Task material:
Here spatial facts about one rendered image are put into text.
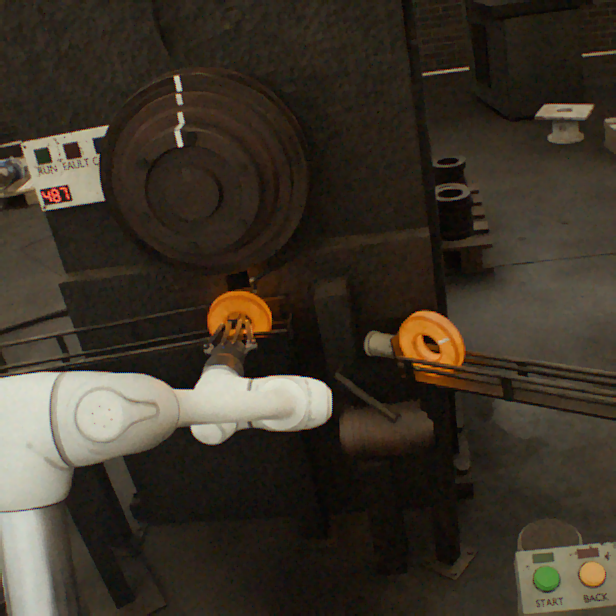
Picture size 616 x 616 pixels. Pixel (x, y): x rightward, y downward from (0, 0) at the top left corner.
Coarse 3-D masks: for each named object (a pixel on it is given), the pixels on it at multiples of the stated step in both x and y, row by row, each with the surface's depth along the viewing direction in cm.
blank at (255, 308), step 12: (216, 300) 178; (228, 300) 176; (240, 300) 176; (252, 300) 176; (216, 312) 178; (228, 312) 178; (240, 312) 178; (252, 312) 177; (264, 312) 177; (216, 324) 180; (252, 324) 179; (264, 324) 179
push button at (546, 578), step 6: (540, 570) 114; (546, 570) 114; (552, 570) 114; (534, 576) 114; (540, 576) 114; (546, 576) 113; (552, 576) 113; (558, 576) 113; (540, 582) 113; (546, 582) 113; (552, 582) 112; (540, 588) 113; (546, 588) 112; (552, 588) 112
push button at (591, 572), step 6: (588, 564) 113; (594, 564) 113; (582, 570) 113; (588, 570) 112; (594, 570) 112; (600, 570) 112; (582, 576) 112; (588, 576) 112; (594, 576) 112; (600, 576) 111; (588, 582) 111; (594, 582) 111; (600, 582) 111
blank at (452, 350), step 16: (416, 320) 160; (432, 320) 157; (448, 320) 158; (400, 336) 165; (416, 336) 162; (432, 336) 159; (448, 336) 156; (416, 352) 164; (432, 352) 165; (448, 352) 158; (464, 352) 159
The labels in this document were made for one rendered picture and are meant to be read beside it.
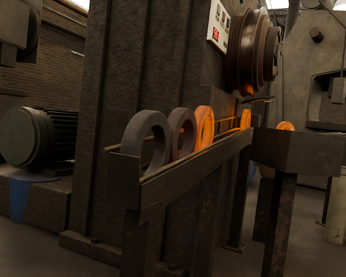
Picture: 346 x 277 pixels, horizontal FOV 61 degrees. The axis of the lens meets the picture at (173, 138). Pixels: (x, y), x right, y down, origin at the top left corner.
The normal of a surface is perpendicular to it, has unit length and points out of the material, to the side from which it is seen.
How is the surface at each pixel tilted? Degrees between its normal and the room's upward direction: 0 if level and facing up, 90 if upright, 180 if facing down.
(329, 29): 90
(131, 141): 76
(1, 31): 92
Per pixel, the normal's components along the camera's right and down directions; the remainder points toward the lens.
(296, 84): -0.62, -0.02
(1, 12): 0.96, 0.15
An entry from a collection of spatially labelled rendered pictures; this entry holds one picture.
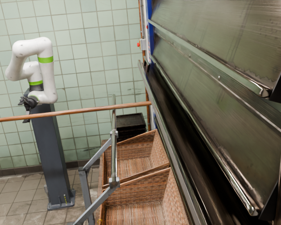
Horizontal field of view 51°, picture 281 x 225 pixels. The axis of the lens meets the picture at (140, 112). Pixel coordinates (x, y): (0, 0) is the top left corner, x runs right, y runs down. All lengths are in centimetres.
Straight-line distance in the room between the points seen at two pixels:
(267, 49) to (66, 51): 278
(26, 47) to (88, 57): 111
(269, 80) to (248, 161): 24
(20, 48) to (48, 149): 103
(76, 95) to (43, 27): 78
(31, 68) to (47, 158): 85
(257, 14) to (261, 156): 31
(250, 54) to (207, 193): 36
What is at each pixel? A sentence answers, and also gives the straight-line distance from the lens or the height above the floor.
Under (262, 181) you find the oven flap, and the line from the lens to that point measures 69.
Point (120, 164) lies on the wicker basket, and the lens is 252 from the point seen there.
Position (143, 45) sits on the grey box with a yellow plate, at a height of 146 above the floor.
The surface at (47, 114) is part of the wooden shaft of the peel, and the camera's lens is 210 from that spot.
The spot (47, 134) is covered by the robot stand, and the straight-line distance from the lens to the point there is 279.
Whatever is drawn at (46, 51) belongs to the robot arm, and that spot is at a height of 157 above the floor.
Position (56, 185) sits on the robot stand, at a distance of 305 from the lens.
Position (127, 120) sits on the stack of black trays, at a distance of 268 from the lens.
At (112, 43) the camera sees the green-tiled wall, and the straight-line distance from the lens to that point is 319.
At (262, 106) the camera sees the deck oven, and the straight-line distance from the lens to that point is 66.
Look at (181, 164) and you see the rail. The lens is 86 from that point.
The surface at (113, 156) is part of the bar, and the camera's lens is 146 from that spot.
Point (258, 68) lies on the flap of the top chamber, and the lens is 62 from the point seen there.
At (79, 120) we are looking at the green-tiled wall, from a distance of 345.
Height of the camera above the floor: 190
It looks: 22 degrees down
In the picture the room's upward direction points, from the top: 5 degrees counter-clockwise
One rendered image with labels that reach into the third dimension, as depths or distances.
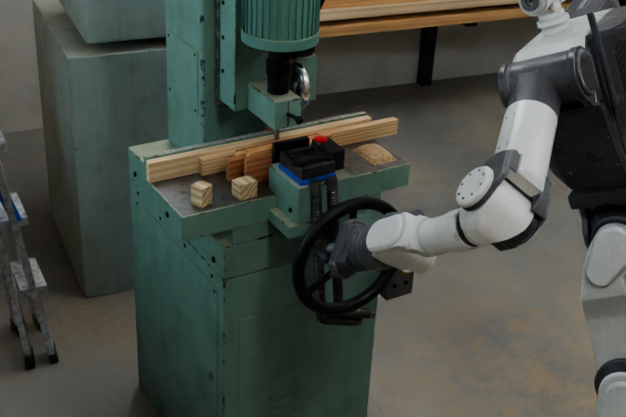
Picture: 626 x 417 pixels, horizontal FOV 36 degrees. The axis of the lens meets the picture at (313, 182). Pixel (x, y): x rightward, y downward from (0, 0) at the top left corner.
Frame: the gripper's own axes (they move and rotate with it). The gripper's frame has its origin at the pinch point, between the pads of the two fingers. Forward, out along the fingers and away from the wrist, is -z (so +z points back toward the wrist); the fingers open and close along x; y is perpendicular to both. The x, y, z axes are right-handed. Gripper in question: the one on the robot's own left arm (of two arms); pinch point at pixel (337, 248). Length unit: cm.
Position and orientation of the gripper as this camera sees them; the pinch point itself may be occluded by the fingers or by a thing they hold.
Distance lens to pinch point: 199.0
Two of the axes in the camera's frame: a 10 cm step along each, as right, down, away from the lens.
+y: -8.3, -4.0, -4.0
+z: 4.7, -0.8, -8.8
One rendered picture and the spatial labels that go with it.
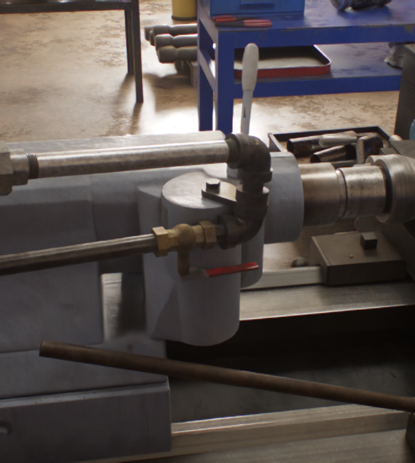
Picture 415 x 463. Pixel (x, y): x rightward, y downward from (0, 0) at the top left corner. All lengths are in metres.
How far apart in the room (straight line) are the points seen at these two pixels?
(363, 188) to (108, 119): 3.44
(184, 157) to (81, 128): 3.51
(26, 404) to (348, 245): 0.63
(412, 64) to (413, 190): 1.66
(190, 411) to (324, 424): 0.27
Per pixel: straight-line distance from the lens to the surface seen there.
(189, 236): 0.71
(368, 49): 3.18
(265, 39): 2.68
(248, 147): 0.70
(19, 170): 0.62
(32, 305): 0.84
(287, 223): 0.87
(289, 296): 1.19
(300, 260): 1.58
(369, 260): 1.22
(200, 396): 1.16
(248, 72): 0.83
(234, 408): 1.14
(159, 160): 0.66
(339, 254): 1.22
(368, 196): 0.91
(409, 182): 0.92
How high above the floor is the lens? 1.50
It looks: 29 degrees down
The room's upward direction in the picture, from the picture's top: straight up
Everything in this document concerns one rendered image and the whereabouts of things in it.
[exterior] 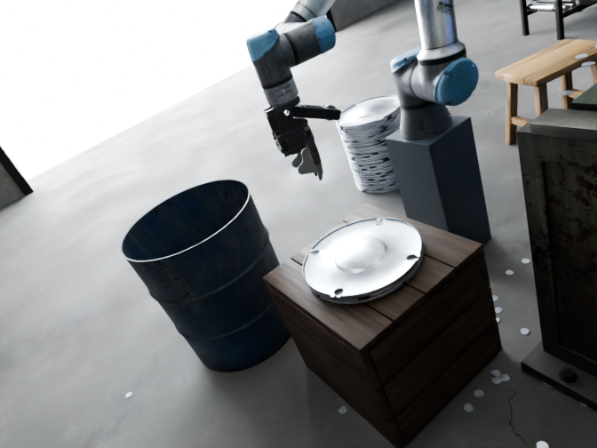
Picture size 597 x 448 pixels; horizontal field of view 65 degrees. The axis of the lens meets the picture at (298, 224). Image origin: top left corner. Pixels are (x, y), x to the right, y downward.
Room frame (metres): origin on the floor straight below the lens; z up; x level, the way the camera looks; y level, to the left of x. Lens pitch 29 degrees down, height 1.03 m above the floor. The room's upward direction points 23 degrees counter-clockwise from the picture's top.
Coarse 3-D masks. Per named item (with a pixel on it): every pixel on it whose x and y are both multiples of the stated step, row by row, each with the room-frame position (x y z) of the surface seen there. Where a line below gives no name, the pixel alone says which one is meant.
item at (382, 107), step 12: (384, 96) 2.02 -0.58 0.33; (396, 96) 1.95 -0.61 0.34; (348, 108) 2.06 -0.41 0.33; (360, 108) 1.98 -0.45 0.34; (372, 108) 1.92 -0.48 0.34; (384, 108) 1.88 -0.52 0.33; (396, 108) 1.81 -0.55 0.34; (336, 120) 1.96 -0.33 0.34; (348, 120) 1.92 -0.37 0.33; (360, 120) 1.86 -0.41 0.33; (372, 120) 1.81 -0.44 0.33
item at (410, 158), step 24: (456, 120) 1.25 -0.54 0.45; (408, 144) 1.24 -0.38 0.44; (432, 144) 1.17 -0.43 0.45; (456, 144) 1.20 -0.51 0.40; (408, 168) 1.26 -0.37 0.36; (432, 168) 1.17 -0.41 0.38; (456, 168) 1.19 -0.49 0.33; (408, 192) 1.29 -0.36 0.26; (432, 192) 1.19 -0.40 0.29; (456, 192) 1.19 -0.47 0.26; (480, 192) 1.23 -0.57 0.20; (408, 216) 1.32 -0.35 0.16; (432, 216) 1.21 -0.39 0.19; (456, 216) 1.18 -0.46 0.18; (480, 216) 1.22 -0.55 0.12; (480, 240) 1.21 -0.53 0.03
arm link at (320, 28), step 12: (300, 24) 1.10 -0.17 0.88; (312, 24) 1.07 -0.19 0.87; (324, 24) 1.07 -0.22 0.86; (288, 36) 1.06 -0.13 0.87; (300, 36) 1.05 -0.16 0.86; (312, 36) 1.06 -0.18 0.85; (324, 36) 1.06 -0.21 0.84; (300, 48) 1.05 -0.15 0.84; (312, 48) 1.05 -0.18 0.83; (324, 48) 1.07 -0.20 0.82; (300, 60) 1.06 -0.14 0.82
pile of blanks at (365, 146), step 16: (400, 112) 1.83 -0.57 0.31; (352, 128) 1.83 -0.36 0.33; (368, 128) 1.81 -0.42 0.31; (384, 128) 1.81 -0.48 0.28; (352, 144) 1.85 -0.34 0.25; (368, 144) 1.80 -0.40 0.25; (384, 144) 1.79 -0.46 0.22; (352, 160) 1.90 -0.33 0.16; (368, 160) 1.81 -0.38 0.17; (384, 160) 1.80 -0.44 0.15; (368, 176) 1.83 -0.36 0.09; (384, 176) 1.81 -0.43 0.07; (368, 192) 1.85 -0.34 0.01; (384, 192) 1.80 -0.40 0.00
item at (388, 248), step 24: (336, 240) 1.01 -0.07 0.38; (360, 240) 0.96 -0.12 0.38; (384, 240) 0.93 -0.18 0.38; (408, 240) 0.89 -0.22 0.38; (312, 264) 0.96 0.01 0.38; (336, 264) 0.91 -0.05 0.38; (360, 264) 0.87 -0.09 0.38; (384, 264) 0.85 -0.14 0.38; (408, 264) 0.81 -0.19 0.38; (312, 288) 0.86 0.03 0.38; (336, 288) 0.83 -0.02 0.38; (360, 288) 0.80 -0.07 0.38; (384, 288) 0.77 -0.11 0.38
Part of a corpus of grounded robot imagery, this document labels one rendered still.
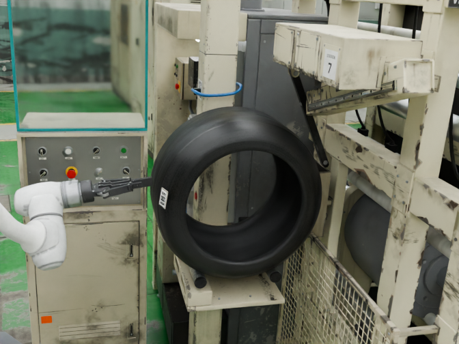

Requirement: From the entries above, extract only the lines running from the one containing "The surface at (47, 114)" through the one containing "Position (56, 185)", inclusive.

Solution:
The surface at (47, 114) is part of the wooden shaft of the peel, and the camera's lens is 210 from that spot.
The spot (47, 134) is covered by the robot stand, and the straight-line distance from the lens to the point there is 279.
Whatever is drawn at (46, 51) belongs to the robot arm, and that spot is at a height of 157 above the floor.
Position (56, 185) sits on the robot stand, at a distance of 305 from the lens.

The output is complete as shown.